Work instructions ->
Copy the data below exactly.

(Stored entries)
━━━━━━━━━━━━━━━━━━━━

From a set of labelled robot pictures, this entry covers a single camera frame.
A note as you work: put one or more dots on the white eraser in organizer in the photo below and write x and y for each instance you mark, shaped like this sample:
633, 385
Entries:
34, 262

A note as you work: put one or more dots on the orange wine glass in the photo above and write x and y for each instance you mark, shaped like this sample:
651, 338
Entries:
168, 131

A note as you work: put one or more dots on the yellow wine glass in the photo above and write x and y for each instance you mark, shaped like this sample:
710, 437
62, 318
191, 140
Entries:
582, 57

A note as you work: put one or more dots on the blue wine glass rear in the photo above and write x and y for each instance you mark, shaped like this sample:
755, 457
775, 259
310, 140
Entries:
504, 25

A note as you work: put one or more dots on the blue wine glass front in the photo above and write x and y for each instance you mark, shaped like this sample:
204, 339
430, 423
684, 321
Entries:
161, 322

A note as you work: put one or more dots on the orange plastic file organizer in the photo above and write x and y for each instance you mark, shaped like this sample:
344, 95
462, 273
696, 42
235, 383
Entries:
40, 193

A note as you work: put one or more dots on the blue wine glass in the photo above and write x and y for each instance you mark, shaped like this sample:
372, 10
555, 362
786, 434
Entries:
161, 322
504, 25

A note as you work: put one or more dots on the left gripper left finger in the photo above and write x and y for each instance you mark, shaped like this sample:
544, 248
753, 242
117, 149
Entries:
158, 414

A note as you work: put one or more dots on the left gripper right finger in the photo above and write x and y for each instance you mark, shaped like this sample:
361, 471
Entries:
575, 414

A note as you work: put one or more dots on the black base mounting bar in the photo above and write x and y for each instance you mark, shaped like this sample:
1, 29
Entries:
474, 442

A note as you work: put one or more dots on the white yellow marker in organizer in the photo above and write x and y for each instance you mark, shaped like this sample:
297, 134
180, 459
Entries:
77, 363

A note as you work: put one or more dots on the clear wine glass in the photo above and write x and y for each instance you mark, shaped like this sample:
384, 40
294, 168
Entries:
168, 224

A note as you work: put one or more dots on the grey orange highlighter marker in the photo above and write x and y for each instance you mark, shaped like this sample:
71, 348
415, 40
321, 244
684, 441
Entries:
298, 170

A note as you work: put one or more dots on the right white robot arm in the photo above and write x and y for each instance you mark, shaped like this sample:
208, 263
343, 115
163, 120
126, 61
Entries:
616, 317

━━━━━━━━━━━━━━━━━━━━

Solution ->
From a set of labelled robot pictures, this entry covers a single camera frame.
A note as you work: put one or more dots on the white eraser in organizer in the photo below and write x and y for each instance you mark, shaped like this sample:
633, 385
Entries:
34, 262

A note as you work: put one or more dots on the orange wine glass in the photo above and write x and y for each instance you mark, shaped like this sample:
651, 338
Entries:
168, 131

A note as you work: put one or more dots on the yellow wine glass in the photo above and write x and y for each instance you mark, shaped like this sample:
710, 437
62, 318
191, 140
Entries:
582, 57

A note as you work: put one or more dots on the blue wine glass rear in the photo above and write x and y for each instance you mark, shaped like this sample:
755, 457
775, 259
310, 140
Entries:
504, 25

A note as you work: put one or more dots on the blue wine glass front in the photo above and write x and y for each instance you mark, shaped like this sample:
204, 339
430, 423
684, 321
Entries:
161, 322

A note as you work: put one or more dots on the orange plastic file organizer in the photo above and write x and y for each instance you mark, shaped like this sample:
344, 95
462, 273
696, 42
235, 383
Entries:
40, 193

A note as you work: put one or more dots on the blue wine glass in the photo above and write x and y for each instance you mark, shaped like this sample:
372, 10
555, 362
786, 434
Entries:
161, 322
504, 25

A note as you work: put one or more dots on the left gripper left finger in the photo above and write x and y for each instance you mark, shaped like this sample:
544, 248
753, 242
117, 149
Entries:
158, 414

A note as you work: put one or more dots on the left gripper right finger in the photo above and write x and y for each instance you mark, shaped like this sample:
361, 471
Entries:
575, 414

A note as you work: put one or more dots on the black base mounting bar in the photo above and write x and y for each instance you mark, shaped like this sample:
1, 29
Entries:
474, 442

A note as you work: put one or more dots on the white yellow marker in organizer in the photo above and write x and y for each instance you mark, shaped like this sample:
297, 134
180, 459
Entries:
77, 363

A note as you work: put one or more dots on the clear wine glass in the photo above and write x and y for each instance you mark, shaped like this sample:
384, 40
294, 168
Entries:
168, 224

A note as you work: put one or more dots on the grey orange highlighter marker in the photo above and write x and y for each instance you mark, shaped like this sample:
71, 348
415, 40
321, 244
684, 441
Entries:
298, 170

A note as you work: put one or more dots on the right white robot arm in the photo above and write x and y for each instance you mark, shaped like this sample:
208, 263
343, 115
163, 120
126, 61
Entries:
616, 317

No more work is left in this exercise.